> Source data:
►
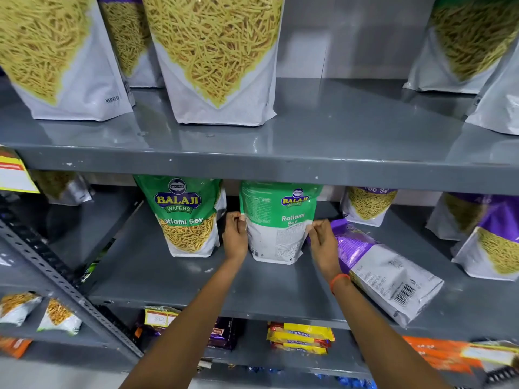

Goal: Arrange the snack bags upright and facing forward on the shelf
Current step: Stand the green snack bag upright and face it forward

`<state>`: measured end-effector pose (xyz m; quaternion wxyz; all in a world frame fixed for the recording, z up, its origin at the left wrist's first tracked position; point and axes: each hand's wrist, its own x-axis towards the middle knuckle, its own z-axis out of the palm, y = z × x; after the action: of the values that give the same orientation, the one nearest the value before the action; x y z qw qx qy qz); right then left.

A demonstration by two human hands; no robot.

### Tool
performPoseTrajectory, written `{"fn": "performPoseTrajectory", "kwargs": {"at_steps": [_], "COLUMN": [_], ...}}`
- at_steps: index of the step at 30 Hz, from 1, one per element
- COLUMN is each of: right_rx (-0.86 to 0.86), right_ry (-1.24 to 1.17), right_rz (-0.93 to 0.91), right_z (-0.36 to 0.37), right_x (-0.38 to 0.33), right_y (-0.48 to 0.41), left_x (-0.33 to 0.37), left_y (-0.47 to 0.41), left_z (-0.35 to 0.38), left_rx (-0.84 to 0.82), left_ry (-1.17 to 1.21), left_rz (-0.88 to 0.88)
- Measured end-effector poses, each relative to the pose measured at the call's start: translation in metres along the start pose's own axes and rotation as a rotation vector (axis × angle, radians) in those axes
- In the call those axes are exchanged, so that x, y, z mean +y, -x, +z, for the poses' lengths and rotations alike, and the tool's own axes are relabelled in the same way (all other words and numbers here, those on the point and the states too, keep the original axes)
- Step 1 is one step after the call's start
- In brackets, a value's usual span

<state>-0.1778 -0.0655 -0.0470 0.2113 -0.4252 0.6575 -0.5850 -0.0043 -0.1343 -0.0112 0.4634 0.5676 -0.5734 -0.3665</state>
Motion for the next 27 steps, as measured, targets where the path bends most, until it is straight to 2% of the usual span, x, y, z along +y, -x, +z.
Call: {"fn": "performPoseTrajectory", "kwargs": {"at_steps": [5,9,14,16,20,24,27], "right_rx": [-0.037,-0.138,-0.239,-0.242,-0.289,-0.307,-0.313], "right_ry": [-0.042,-0.026,0.126,0.133,0.042,0.046,0.118], "right_rz": [0.075,0.123,0.051,0.027,0.052,0.076,0.120], "right_z": [-0.009,-0.007,-0.006,-0.004,-0.002,-0.009,-0.010], "right_x": [-0.007,-0.013,-0.009,-0.008,-0.014,-0.018,-0.028], "right_y": [-0.001,-0.005,-0.009,-0.007,0.003,0.004,-0.012], "left_x": [-0.012,-0.016,-0.020,-0.021,-0.021,-0.021,-0.024], "left_y": [0.039,0.088,0.087,0.086,0.087,0.073,0.058], "left_z": [0.011,0.026,0.025,0.025,0.029,0.025,0.012], "left_rx": [0.131,-0.054,-0.207,-0.208,-0.107,-0.077,-0.131], "left_ry": [0.082,0.095,0.144,0.080,-0.136,-0.110,0.031], "left_rz": [-0.016,-0.006,-0.059,-0.041,0.006,-0.003,-0.046]}}
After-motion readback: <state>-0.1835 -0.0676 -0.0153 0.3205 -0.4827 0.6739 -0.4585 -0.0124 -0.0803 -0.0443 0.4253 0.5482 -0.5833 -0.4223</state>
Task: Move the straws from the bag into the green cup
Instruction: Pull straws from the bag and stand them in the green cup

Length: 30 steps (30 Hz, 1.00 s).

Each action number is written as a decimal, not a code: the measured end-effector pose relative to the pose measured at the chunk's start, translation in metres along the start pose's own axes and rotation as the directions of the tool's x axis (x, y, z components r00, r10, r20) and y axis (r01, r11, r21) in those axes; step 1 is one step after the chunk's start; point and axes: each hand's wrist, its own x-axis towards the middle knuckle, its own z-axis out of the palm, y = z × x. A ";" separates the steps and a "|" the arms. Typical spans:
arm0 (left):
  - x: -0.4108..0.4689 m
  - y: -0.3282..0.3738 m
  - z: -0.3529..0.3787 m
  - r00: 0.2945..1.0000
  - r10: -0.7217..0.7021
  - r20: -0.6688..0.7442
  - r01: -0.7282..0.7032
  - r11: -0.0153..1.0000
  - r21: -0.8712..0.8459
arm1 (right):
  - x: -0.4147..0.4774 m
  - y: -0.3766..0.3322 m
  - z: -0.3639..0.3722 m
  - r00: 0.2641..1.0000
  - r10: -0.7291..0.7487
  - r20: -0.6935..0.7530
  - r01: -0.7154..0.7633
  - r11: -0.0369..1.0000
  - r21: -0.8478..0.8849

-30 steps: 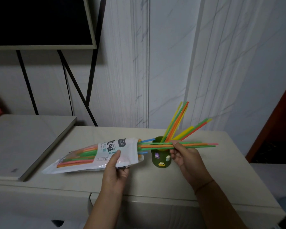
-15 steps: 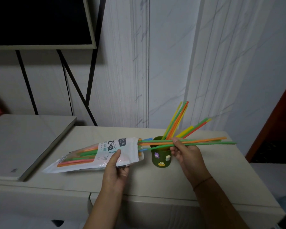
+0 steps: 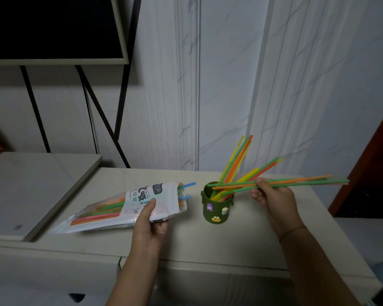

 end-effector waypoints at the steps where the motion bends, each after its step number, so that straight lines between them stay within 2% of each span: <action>1: 0.000 -0.001 0.000 1.000 -0.005 0.002 0.005 1.000 0.001 | 0.002 0.001 0.001 1.000 -0.015 0.001 0.015 0.999 -0.034; 8: -0.005 -0.008 0.003 1.000 -0.030 0.000 0.030 1.000 0.007 | 0.011 0.016 0.016 0.996 -0.014 0.083 0.035 0.966 -0.257; 15: -0.007 -0.012 0.003 0.999 -0.043 -0.011 0.043 0.999 0.014 | 0.020 0.030 0.027 0.982 0.038 0.184 0.057 0.874 -0.483; 19: -0.008 -0.013 0.002 0.998 -0.059 -0.022 0.059 0.998 0.008 | 0.019 0.031 0.026 0.977 0.052 0.205 0.039 0.909 -0.414; 22: -0.008 -0.013 0.002 0.998 -0.063 -0.024 0.063 0.998 -0.009 | 0.018 0.031 0.022 0.990 -0.008 0.143 0.055 0.942 -0.331; 26: -0.009 -0.014 0.003 0.997 -0.065 -0.028 0.065 0.998 -0.004 | 0.022 0.034 0.018 0.997 -0.056 0.044 0.067 0.945 -0.320; 30: -0.011 -0.017 0.006 0.997 -0.077 -0.021 0.077 0.997 0.000 | 0.023 0.037 0.020 0.998 -0.038 0.058 0.056 0.929 -0.366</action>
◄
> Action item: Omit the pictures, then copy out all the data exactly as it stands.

> Output of the task:
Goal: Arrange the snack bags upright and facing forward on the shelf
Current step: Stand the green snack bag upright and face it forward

`<state>`: measured end-effector pose (xyz m; quaternion wxyz; all in a world frame fixed for the recording, z up, its origin at the left wrist's first tracked position; point and axes: each hand's wrist, its own x-axis towards the middle knuckle, its own z-axis out of the palm, y = z × x; after the action: of the values that give the same orientation, the one nearest the value before the action; x y z qw qx qy qz); right then left.

A demonstration by two human hands; no robot.

### Tool
performPoseTrajectory, written `{"fn": "performPoseTrajectory", "kwargs": {"at_steps": [_], "COLUMN": [_], ...}}`
- at_steps: index of the step at 30 Hz, from 1, one per element
- COLUMN is each of: right_rx (-0.86 to 0.86), right_ry (-1.24 to 1.17), right_rz (-0.93 to 0.91), right_z (-0.36 to 0.37), right_x (-0.38 to 0.33), right_y (-0.48 to 0.41), left_x (-0.33 to 0.37), left_y (-0.47 to 0.41), left_z (-0.35 to 0.38), left_rx (-0.84 to 0.82), left_ry (-1.17 to 1.21), left_rz (-0.88 to 0.88)
- Measured end-effector poses, each relative to the pose measured at the call's start: translation in metres along the start pose's own axes and rotation as a rotation vector (axis × angle, radians) in those axes
- In the call those axes are exchanged, so that x, y, z mean +y, -x, +z, for the poses' lengths and rotations alike, and the tool's own axes are relabelled in the same way (all other words and numbers here, those on the point and the states too, keep the original axes)
- Step 1 is one step after the call's start
- In brackets, a value's usual span

<state>-0.1778 -0.0655 -0.0470 0.2113 -0.4252 0.6575 -0.5850 -0.0043 -0.1343 -0.0112 0.4634 0.5676 -0.5734 -0.3665</state>
Motion for the next 27 steps, as measured, targets where the path bends most, until it is straight to 2% of the usual span, x, y, z along +y, -x, +z.
Call: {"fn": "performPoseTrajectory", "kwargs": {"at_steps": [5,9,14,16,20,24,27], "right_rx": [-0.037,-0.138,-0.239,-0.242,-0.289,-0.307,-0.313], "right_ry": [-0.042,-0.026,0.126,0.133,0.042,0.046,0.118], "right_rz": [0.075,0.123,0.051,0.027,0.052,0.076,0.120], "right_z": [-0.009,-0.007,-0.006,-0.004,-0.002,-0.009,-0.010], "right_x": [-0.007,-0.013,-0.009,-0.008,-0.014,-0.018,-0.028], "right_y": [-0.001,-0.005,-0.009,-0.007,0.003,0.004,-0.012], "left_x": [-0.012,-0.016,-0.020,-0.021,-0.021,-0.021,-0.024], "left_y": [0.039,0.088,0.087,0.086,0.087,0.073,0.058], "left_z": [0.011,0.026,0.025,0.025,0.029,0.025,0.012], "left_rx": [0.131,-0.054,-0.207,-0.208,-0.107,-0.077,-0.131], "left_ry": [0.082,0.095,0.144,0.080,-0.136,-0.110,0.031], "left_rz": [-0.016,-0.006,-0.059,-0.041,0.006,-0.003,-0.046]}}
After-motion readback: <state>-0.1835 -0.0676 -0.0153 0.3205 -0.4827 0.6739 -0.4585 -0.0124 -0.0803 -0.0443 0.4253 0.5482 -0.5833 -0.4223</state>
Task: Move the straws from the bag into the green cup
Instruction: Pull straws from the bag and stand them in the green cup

Length: 30 steps (30 Hz, 1.00 s).

Each action number is written as a decimal, not a code: the measured end-effector pose relative to the pose measured at the chunk's start, translation in metres along the start pose's own axes and rotation as the directions of the tool's x axis (x, y, z components r00, r10, r20) and y axis (r01, r11, r21) in those axes; step 1 is one step after the chunk's start; point and axes: each hand's wrist, its own x-axis towards the middle knuckle, its own z-axis out of the palm, y = z × x. A ";" separates the steps and a "|" the arms. Typical spans:
arm0 (left):
  - x: -0.4108..0.4689 m
  - y: -0.3282..0.3738 m
  - z: -0.3529..0.3787 m
  - r00: 0.2945..1.0000
  - r10: -0.7217..0.7021
  - r20: -0.6688..0.7442
  - r01: -0.7282..0.7032
  - r11: -0.0153..1.0000
  - r21: -0.8712..0.8459
arm1 (right):
  - x: -0.4147..0.4774 m
  - y: -0.3766..0.3322 m
  - z: -0.3639..0.3722 m
  - r00: 0.2641..1.0000
  - r10: -0.7291..0.7487
  - r20: -0.6935..0.7530
  - r01: -0.7154..0.7633
  - r11: -0.0369..1.0000
  - r21: -0.8478..0.8849

-30 steps: 
-15 steps: 
+0 steps: 

 end-effector waypoints at the steps where the motion bends, each after its step number, so that straight lines between them stay within 2% of each span: <action>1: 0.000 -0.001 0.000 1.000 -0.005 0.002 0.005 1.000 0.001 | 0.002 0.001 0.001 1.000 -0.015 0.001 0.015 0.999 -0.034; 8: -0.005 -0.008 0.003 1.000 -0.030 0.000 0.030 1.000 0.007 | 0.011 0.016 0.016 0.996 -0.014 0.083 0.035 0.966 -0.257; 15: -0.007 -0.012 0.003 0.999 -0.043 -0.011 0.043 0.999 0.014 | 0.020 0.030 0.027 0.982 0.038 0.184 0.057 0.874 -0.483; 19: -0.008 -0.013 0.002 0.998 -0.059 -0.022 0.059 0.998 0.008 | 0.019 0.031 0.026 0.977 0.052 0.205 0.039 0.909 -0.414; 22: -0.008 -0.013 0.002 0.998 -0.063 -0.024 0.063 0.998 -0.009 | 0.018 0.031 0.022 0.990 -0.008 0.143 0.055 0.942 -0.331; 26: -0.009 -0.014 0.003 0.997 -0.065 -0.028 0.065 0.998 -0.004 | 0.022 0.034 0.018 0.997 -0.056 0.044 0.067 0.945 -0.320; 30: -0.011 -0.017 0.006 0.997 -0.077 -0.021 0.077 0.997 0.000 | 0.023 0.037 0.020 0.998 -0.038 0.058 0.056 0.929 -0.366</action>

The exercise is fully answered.